Another problem with 60's harpsichords of various styles is that many of them used plastic for all or part of the jack mechanism and the plastic is now brittle and failing. This can be a real pain if it is the tongues that are failing (the hinged bit that holds the plectrum), but that can be fixed for a price -- sometimes jack upgrades or new jacks from Zuckermann or elsewhere will do the trick, and new wooden jacks or tongues can be custom-made. Expect to pay $2.00 to $5 each for plastic jacks, $5 and up for wood, then they have to be installed. Oh, and you'll need new plectra, too that's only $8 - $10 per register, but they'll have to be voiced, if you are new at this it'll be 20 to 40 hours per rank, we have it down to one register/day, but we charge $500 USD for that... ask yourself, is this instrument worth it?

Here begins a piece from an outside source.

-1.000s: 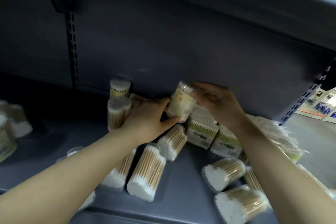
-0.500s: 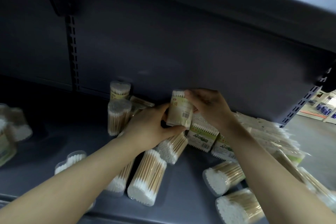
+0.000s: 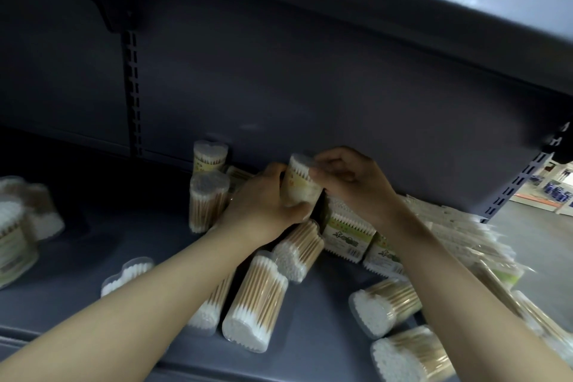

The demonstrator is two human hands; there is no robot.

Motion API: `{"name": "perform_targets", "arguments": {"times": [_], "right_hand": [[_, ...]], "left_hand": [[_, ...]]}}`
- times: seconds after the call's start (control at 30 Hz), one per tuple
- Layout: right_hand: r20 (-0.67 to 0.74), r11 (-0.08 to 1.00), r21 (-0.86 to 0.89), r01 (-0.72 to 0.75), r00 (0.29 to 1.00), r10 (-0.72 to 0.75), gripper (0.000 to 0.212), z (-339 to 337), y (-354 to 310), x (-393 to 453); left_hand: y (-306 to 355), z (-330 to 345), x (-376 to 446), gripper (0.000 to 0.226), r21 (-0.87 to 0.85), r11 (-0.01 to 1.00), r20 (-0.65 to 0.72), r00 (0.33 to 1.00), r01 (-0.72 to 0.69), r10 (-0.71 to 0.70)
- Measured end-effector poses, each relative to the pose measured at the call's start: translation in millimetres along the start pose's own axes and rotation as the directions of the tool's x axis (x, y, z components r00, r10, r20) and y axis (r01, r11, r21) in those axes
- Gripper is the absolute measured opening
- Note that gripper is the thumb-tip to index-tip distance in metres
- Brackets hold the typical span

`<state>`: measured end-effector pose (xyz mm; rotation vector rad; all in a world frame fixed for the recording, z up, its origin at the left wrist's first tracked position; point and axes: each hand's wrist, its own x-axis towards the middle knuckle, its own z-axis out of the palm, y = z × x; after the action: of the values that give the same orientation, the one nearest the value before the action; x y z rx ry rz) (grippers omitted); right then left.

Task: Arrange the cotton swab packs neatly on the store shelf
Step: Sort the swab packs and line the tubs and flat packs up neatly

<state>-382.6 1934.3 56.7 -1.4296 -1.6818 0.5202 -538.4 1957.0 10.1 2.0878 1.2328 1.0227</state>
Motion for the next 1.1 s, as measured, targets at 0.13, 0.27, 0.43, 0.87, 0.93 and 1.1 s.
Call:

Bottom line: Still in? Well, you now have an instrument that may do well enough for you, if you are a beginner, or if you want to try the harpsichord without making a big $ committment, but this is probably not an instrument you would want to play publicly. You will probably not be able to move this instrument around easily, either -- these little guys are very heavy for their size due to lots of plywood or even particleboard in the cases. One good point is that they keep their value fairly well if you maintain them decently, which you should do anyway -- basic tuning and regulation is all that is needed, a good book to help you with this is the Harpsichord Owners' Guide. So if later on you decide to take up the bagpipes instead, or want to trade up to a better harpsichord (which, of course, is my hope), you should be able to sell this one for at least what you paid for it or we will take it in trade, because somebody always looking for a cheap harpsichord.

An afterthought:

Do you have a specific question? Perhaps we can help via a phone call or private e-mail, feel free to contact us.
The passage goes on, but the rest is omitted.